* Problem details
In the listing below, locate the line containing "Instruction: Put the" and the line containing "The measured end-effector". Output both of them and every line between, exactly as written, and nothing more.

(Dataset excerpt begins)

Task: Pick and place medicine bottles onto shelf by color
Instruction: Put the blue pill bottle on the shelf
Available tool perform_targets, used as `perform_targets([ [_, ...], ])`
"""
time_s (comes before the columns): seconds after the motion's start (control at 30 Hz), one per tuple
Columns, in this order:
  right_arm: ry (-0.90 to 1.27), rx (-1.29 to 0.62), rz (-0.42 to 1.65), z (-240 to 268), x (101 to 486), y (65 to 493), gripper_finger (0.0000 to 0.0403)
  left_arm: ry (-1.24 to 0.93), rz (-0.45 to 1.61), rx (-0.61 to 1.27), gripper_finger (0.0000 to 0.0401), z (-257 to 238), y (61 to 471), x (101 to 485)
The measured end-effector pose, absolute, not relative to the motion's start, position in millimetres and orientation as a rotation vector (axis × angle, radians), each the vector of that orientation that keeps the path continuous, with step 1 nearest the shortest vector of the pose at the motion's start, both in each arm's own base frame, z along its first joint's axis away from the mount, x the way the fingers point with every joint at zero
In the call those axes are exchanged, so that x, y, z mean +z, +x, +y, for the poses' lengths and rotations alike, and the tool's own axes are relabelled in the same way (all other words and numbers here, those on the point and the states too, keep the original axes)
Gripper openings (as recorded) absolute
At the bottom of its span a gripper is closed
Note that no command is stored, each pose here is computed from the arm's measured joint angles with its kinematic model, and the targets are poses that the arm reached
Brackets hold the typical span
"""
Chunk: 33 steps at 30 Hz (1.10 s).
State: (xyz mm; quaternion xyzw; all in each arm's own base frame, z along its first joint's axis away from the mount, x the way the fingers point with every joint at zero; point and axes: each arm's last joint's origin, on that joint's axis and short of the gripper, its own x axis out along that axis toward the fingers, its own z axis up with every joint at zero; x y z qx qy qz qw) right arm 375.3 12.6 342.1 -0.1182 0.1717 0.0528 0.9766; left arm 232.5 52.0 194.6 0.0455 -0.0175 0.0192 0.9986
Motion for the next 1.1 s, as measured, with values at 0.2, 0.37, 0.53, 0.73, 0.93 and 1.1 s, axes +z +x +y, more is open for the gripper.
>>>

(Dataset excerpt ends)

* Solution for this task
Instruction: Put the blue pill bottle on the shelf
Available tool perform_targets, used as `perform_targets([ [_, ...], ])`
"""
time_s (comes before the columns): seconds after the motion's start (control at 30 Hz), one per tuple
Columns, in this order:
  right_arm: ry (-0.90 to 1.27), rx (-1.29 to 0.62), rz (-0.42 to 1.65), z (-240 to 268), x (101 to 486), y (65 to 493), gripper_finger (0.0000 to 0.0403)
  left_arm: ry (-1.24 to 0.93), rz (-0.45 to 1.61), rx (-0.61 to 1.27), gripper_finger (0.0000 to 0.0401), z (-257 to 238), y (61 to 471), x (101 to 485)
The measured end-effector pose, absolute, not relative to the motion's start, position in millimetres and orientation as a rotation vector (axis × angle, radians), each the vector of that orientation that keeps the path continuous, with step 1 nearest the shortest vector of the pose at the motion's start, both in each arm's own base frame, z along its first joint's axis away from the mount, x the way the fingers point with every joint at zero

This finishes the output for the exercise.